There are moments which can define a season, but you don’t expect them to arrive in October.
As James Milner stood with his hands on his hips, Anfield held its collective breath. The ball was on the penalty spot, Kasper Schmeichel was stood tall, Liverpool hearts were in mouths.
They crave 19 more than anything else round here, but for now the Reds can be content with 17.
Their winning run continues. Leicester came to Anfield with form and confidence, Brendan Rodgers was greeted warmly. His team gave the league leaders an almighty scare, but eventually fell.
Thanks for the game, lads, but don’t think you’re getting the points.
The Reds’ victory, their 17th Premier League win in a row, was a narrow one but a precious one. Milner’s penalty hit the net in the fifth minute of stoppage time, after James Maddison’s 79th-minute equaliser looked to have ended the Reds’ perfect start to the league campaign.
Close, but no cigar.

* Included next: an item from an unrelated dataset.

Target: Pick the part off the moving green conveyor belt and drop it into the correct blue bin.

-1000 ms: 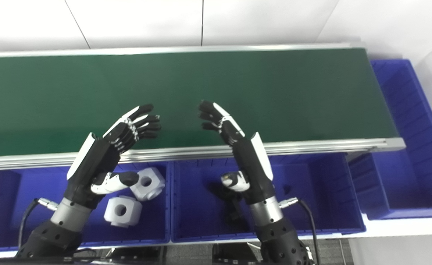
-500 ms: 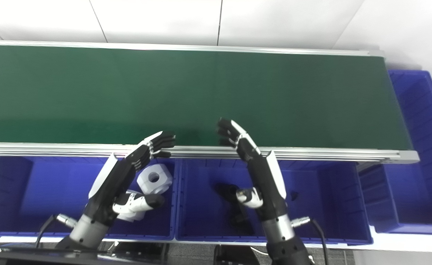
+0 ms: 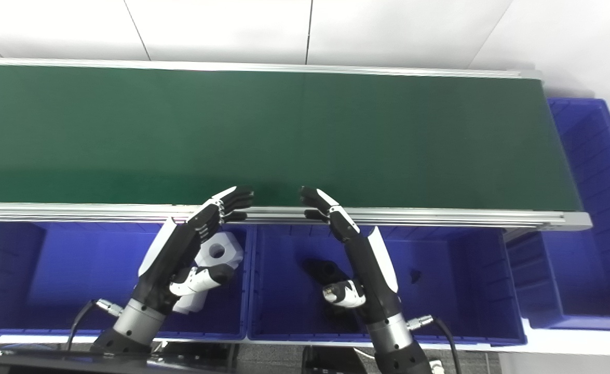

Liverpool have cleared the season’s first block of games in style, they head into the second international break of the campaign with a record of eight straight league wins and, for now at least, an eight-point gap over Manchester City in second place.
If Carlsberg did starts…
"If winning eight games in a row was easy, a lot of teams would have done it," Jurgen Klopp said afterwards. Good point. His side's consistency remains staggering, even if their performance is not always fantastic.
This was a tight one. Leicester came to play and have more quality than most sides who will come here this season. Rodgers is building a fine football team, one which should have its eye on a top-four finish.
Liverpool used to be satisfied with that kind of ambition, of course, but not any more. Klopp’s team have their sights set on the big prize, the one which has eluded England’s most decorated club for close to three decades.
With that in mind, this felt like a massive afternoon.
Where does this team find its reserves? Where does it pull these victories from? There was a moment, just a moment after Maddison’s equaliser, where Liverpool looked like they might just have run out of ideas. They wasted a free-kick, Trent Alexander-Arnold sent another cross into Schmeichel’s arms and the groans were audible.
Roberto Firmino was off at that point, and so was Mo Salah, taken out by a crude challenge from Hamza Choudhury, the Leicester sub. Klopp was furious with that. "How can he do it?" he asked his post-match press conference. "He needs to calm down."
Sadio Mane was still there, though. And when Liverpool needed something, their man for all seasons delivered.
Leicester will rue the hesitancy which led to the penalty, Schmeichel and his defenders getting in a tangle when one or the other should have cleared. In a flash, Mane was there. Marc Albrighton caught him. Penalty. Milner, after the cursory VAR check, did the rest.
Mane had some afternoon. He’d given Liverpool the lead five minutes before the break, latching onto a sublime Milner pass to slot home his 50th Premier League goal for the Reds. They have arrived in just 100 appearances. He is playing as well now as he ever has.
Moved to the right wing for this game, perhaps with an eye on Leicester’s marauding left-back Ben Chilwell, Mane was in the thick of the action throughout.
He made more tackles than any Liverpool player – one in particular, on Chilwell, stood out in the first half – and contested more duels. He had as many shots on target as anyone, and ran further than any Red bar Milner and Fabinho.
And there, in the 95th minute, he found the energy to be in the right place at the right time. Priceless, that’s what the Senegal star is.
"The work rate of the team is just exceptional," Klopp said. His celebrations at the end told their own story. He knew how big a win this was, not just for today but for the weeks ahead. Big tests lie in wait for Liverpool after the international pause - Manchester United are first up on October 20 - but they’re ready for them.
They’ll need the two-week break to recover from this, you suspect!